Rational chemotherapy of malignant melanoma could be developed by taking advantage of the presence of melanogenic enzymes in melanoma cells. 4- S -Cysteaminylphenol (4- S -CAP) has been evaluated for melanocytotoxicity and antimelanoma effect. Although 4- S -CAP is selectively toxic to pigmented melanoma cells, it is not potent enough when applied as a single agent. To increase the efficacy of 4- S -CAP, we synthesized 4- S -cysteaminylcatechol (4- S -CAC), an activated form of 4- S -CAP, and compared its biochemical properties and antimelanoma effects with those of the isomers 3- S -cysteaminylcatechol (3- S -CAC) and 2- S -cysteaminyl-hydroquinone (2- S -CAH). 4- S -CAC was found to be a better substrate for melanoma tyrosinase than was l-3,4-dihydroxyphenylalanine, the natural catecholic substrate. 3- S -CAC was a poor substrate, whereas 2- S -CAH was not a substrate. 4- S -CAC was the most cytotoxic to three lines of melanoma cells in vitro , followed by 2- S -CAH and 3- S -CAC. When applied i.p. for 9 days at a dose of 100 mg/kg, 4- S -CAC·HCl, increased by 46–52% the life span of C57BL/6 mice inoculated i.p. with B16 melanoma; this effect was comparable to that of a 50 mg/kg dose of 5-(3,3-dimethyltriazenyl)-1 H -imidazole-4-carboxamide. 3- S -CAC was marginally effective, whereas 2- S -CAH was toxic to the host.

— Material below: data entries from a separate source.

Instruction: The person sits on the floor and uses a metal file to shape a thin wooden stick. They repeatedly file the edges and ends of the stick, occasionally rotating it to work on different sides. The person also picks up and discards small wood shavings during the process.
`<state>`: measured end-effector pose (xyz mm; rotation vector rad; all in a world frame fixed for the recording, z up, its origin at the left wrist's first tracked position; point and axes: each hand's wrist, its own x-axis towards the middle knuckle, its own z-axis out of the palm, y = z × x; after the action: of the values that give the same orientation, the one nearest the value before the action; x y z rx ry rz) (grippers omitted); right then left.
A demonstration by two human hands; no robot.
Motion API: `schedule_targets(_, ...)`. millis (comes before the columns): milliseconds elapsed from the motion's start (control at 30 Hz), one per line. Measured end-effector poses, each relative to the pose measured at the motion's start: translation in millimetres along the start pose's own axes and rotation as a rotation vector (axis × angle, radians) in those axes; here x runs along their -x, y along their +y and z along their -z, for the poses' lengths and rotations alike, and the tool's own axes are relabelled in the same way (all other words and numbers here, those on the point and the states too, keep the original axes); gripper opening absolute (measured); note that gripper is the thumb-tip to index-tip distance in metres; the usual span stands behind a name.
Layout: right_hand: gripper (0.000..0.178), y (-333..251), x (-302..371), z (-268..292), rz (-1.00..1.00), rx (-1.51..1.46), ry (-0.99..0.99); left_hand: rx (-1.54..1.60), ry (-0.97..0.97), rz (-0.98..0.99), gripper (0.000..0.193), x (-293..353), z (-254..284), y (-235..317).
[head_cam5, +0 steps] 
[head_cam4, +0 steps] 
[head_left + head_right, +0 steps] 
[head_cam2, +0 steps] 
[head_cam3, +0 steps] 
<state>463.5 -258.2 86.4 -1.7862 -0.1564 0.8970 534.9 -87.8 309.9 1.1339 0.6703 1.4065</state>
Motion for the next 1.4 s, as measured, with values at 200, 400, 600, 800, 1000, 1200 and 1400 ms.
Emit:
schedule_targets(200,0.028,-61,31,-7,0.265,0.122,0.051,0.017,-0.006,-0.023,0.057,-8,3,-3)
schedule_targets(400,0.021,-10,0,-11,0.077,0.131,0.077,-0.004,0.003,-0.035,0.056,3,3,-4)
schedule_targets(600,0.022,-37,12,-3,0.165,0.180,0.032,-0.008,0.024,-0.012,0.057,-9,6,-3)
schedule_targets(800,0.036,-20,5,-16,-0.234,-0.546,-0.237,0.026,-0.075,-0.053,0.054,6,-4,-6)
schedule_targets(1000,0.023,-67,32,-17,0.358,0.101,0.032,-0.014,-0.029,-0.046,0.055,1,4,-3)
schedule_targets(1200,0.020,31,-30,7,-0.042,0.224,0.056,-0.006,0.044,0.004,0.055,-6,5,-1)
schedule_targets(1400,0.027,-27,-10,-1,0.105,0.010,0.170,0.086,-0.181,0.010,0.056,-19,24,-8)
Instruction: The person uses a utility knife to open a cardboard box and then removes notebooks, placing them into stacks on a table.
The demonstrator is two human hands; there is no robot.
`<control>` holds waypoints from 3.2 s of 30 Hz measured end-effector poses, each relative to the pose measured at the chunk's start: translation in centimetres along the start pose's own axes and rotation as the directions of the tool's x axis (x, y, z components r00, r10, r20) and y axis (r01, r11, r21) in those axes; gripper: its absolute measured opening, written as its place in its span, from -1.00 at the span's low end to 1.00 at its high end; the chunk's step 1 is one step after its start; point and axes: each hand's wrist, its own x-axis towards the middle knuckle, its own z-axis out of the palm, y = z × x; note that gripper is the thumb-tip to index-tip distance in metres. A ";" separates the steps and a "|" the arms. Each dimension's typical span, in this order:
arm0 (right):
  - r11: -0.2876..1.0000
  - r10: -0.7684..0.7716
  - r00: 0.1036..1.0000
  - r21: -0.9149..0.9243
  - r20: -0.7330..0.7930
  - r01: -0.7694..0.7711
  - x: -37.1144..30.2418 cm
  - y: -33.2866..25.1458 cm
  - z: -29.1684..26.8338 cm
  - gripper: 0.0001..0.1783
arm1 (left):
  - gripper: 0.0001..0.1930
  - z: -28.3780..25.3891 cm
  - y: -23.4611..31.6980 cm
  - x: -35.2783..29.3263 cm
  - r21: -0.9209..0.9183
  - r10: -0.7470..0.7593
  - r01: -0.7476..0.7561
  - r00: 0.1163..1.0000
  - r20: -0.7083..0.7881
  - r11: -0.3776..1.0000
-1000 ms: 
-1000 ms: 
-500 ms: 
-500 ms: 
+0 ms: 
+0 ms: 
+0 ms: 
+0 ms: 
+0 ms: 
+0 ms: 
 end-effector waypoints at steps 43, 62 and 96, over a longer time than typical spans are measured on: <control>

This systemic toxicity of 2- S -CAH reflected its susceptibility to autoxidation. Growth of B16 melanoma cells inoculated s.c. was significantly inhibited by i.p. administration of 4- S -CAC·HCl (200 mg/kg) for 5 days ( P < 0.05). These results suggest that 4- S -CAC is a potent antimelanoma agent, the effect of which is mostly mediated through tyrosinase oxidation.